PROBLEM DESCRIPTION: Every line that includes the word "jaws" needs to be copied from the listing.

DATA PROVIDED:
○ ○ ○ ○ ○

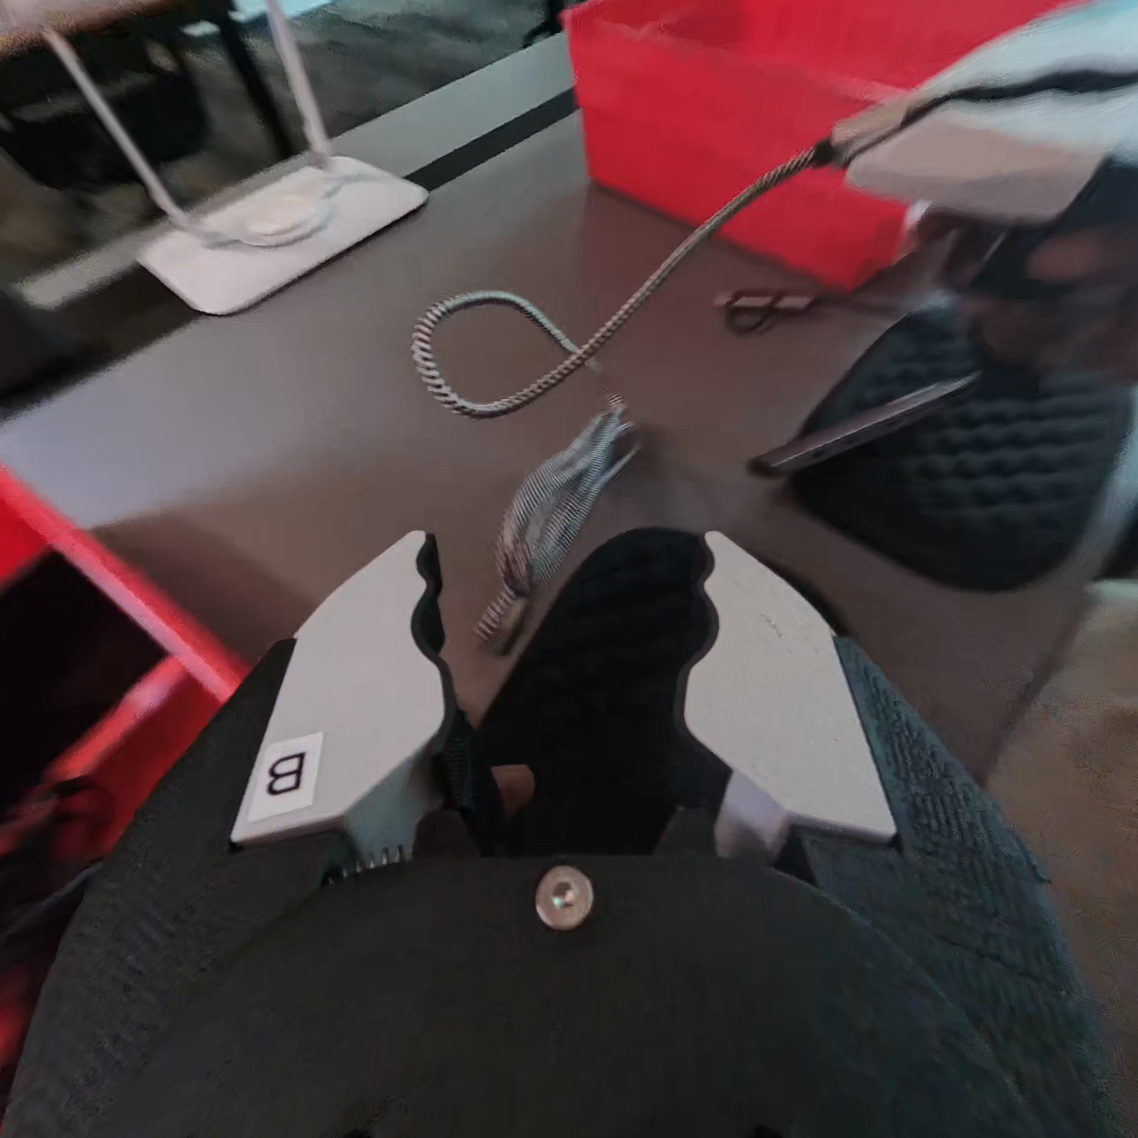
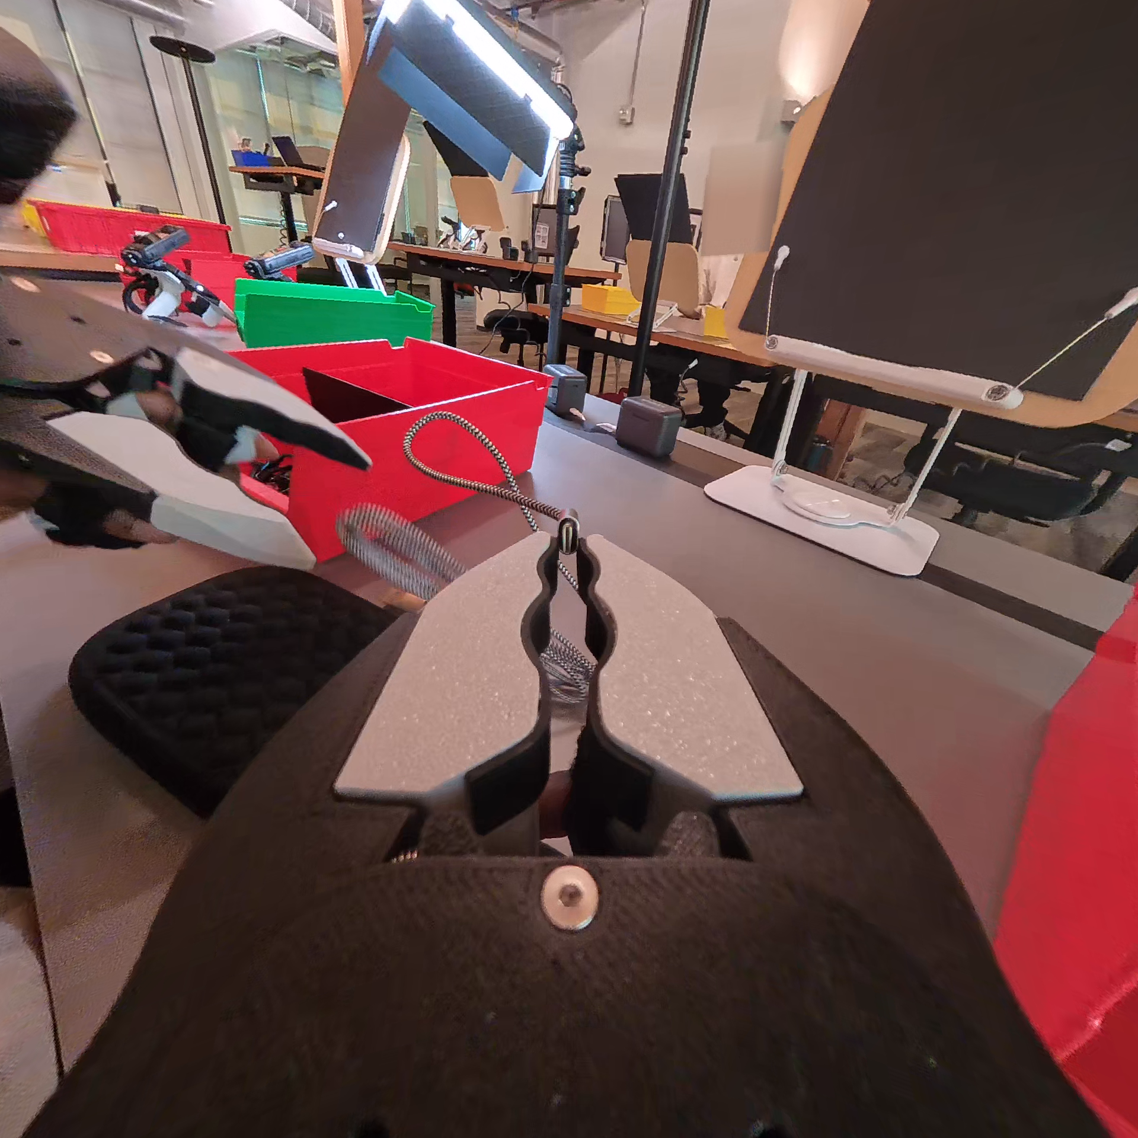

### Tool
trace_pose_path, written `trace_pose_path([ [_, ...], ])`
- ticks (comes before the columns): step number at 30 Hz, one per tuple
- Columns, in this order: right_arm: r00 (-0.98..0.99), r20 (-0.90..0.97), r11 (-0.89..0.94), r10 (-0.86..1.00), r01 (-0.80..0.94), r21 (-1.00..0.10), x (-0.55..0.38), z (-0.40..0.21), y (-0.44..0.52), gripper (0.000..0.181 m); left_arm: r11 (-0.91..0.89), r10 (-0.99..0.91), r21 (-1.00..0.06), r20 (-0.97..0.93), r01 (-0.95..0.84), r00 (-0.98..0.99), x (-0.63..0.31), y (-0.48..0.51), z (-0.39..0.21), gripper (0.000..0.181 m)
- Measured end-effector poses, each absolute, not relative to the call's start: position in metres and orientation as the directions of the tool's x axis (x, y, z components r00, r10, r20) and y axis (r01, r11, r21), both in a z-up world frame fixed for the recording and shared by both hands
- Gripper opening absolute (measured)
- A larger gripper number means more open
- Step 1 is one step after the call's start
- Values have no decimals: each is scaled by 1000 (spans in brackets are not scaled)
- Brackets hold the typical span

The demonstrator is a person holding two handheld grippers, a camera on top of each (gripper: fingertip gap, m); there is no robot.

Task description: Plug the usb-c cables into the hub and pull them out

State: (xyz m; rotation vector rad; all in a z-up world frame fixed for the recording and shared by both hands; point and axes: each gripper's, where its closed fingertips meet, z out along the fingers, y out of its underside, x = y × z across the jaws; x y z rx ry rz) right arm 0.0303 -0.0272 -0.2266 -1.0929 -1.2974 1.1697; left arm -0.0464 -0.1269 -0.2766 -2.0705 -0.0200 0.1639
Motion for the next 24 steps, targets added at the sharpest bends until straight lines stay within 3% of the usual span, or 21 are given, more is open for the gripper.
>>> trace_pose_path([
  [2, -66, 98, 98, 993, -3, -995, 30, -228, -26, 5, -537, 126, -819, -314, -201, 941, -58, -137, -266, 75],
  [4, -103, 59, 58, 993, -12, -998, 30, -228, -29, 4, -466, 104, -807, -456, -362, 884, -53, -136, -243, 72],
  [8, -236, -113, -120, 965, -14, -993, 31, -227, -40, 4, 3, -61, -823, -566, -567, 822, 13, -118, -198, 65],
  [10, -314, -219, -231, 924, 0, -973, 33, -224, -46, 3, 100, -68, -745, -667, -660, 742, 30, -109, -199, 59],
  [14, -436, -368, -380, 821, 64, -923, 37, -223, -56, 0, 90, -71, -614, -790, -785, 609, 36, -83, -220, 50],
  [17, -460, -398, -402, 794, 94, -911, 37, -225, -58, 0, 108, -129, -718, -696, -688, 706, 36, -69, -226, 40],
  [19, -440, -382, -364, 813, 129, -923, 36, -233, -57, 0, -35, -182, -779, -611, -626, 770, 24, -57, -245, 41],
  [21, -414, -318, -293, 853, 124, -948, 37, -235, -51, 0, -183, -194, -694, -669, -697, 717, 6, -56, -264, 46],
  [24, -359, -159, -121, 920, 124, -985, 45, -236, -40, 7, -141, -271, -624, -723, -769, 636, 10, -74, -266, 38],
])
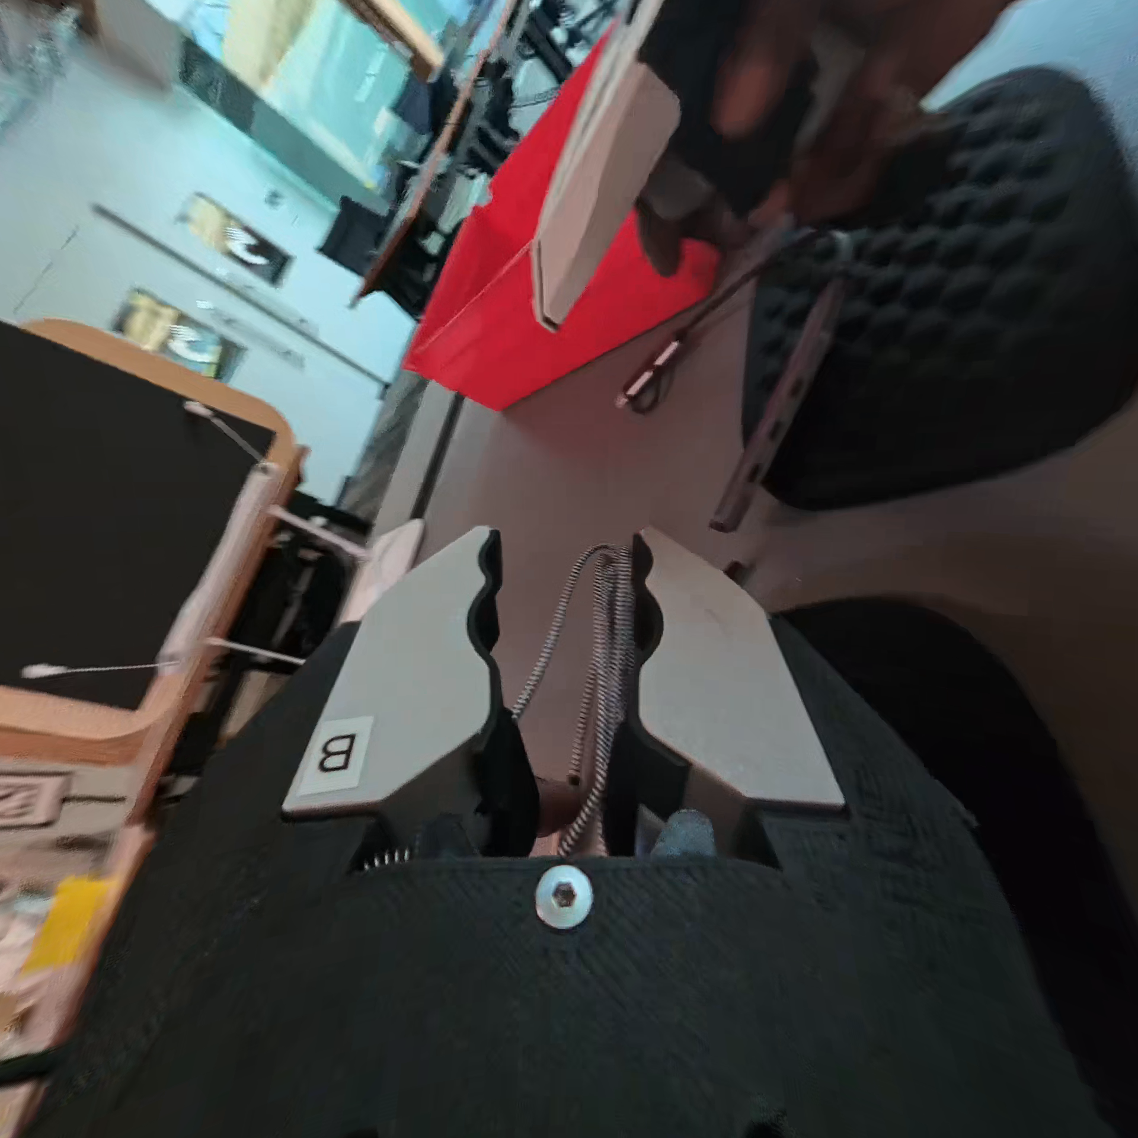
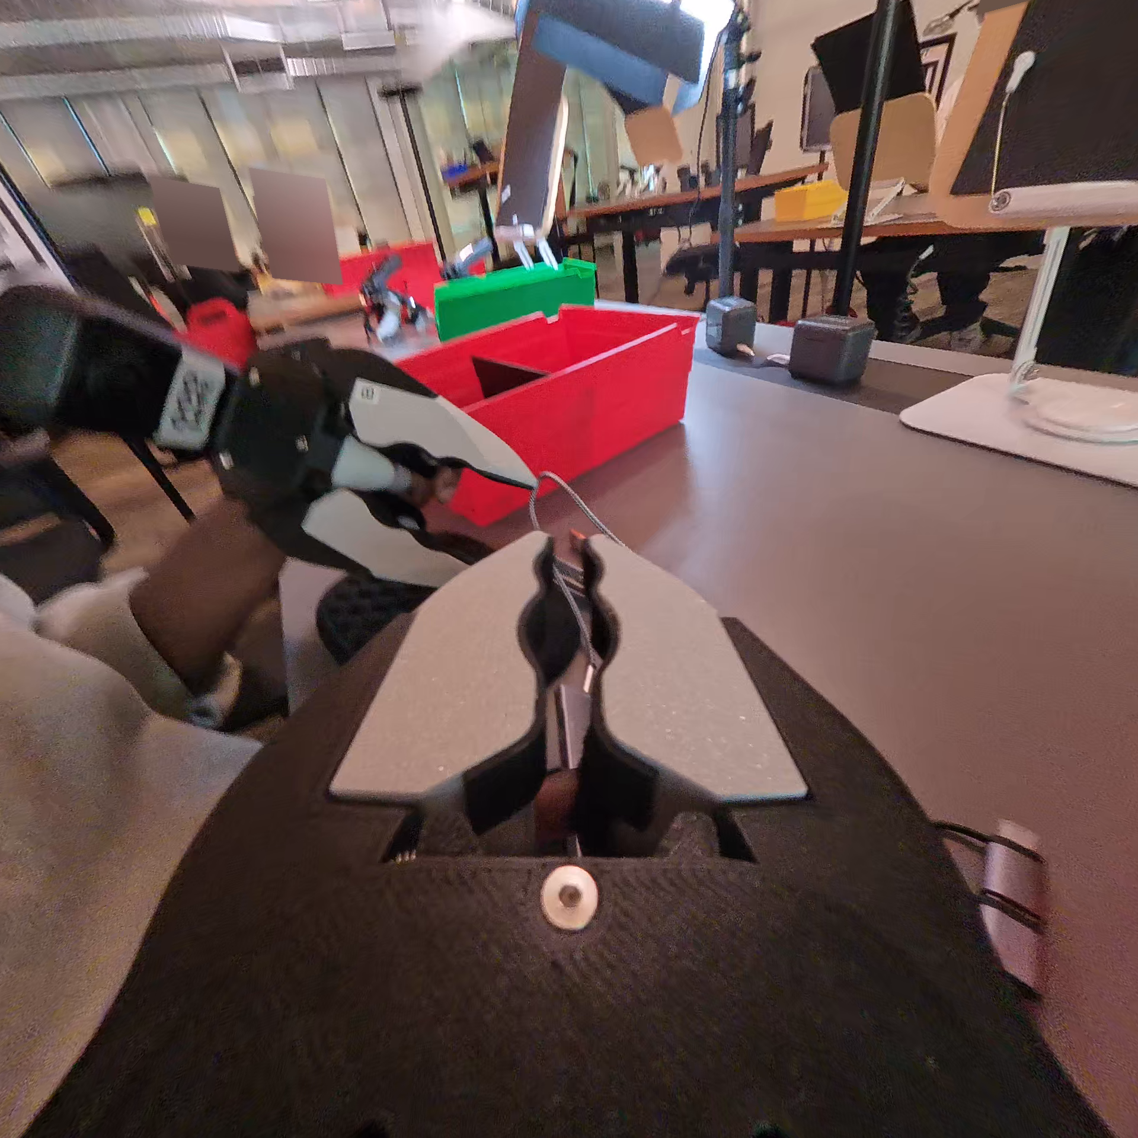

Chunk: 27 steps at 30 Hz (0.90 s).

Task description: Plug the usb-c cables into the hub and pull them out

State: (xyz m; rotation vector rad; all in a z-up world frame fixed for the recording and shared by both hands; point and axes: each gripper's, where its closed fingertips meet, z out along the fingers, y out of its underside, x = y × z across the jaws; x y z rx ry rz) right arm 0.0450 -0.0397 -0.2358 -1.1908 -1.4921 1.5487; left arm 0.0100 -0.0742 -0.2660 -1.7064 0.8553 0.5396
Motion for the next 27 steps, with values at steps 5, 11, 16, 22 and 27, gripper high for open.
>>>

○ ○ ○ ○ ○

SOLUTION TO THIS EXERCISE:
State: (xyz m; rotation vector rad; all in a z-up world frame fixed for the recording and shared by both hands; point and axes: each gripper's, where its closed fingertips meet, z out along the fingers, y out of its underside, x = y × z across the jaws; x y z rx ry rz) right arm 0.0303 -0.0272 -0.2266 -1.0929 -1.2974 1.1697; left arm -0.0464 -0.1269 -0.2766 -2.0705 -0.0200 0.1639
State: (xyz m; rotation vector rad; all in a z-up world frame fixed for the recording and shared by both hands; point and axes: each gripper's, where its closed fingertips meet, z out along the fingers, y out of its underside, x = y × z across the jaws; x y z rx ry rz) right arm 0.0450 -0.0397 -0.2358 -1.1908 -1.4921 1.5487; left arm 0.0100 -0.0742 -0.2660 -1.7064 0.8553 0.5396

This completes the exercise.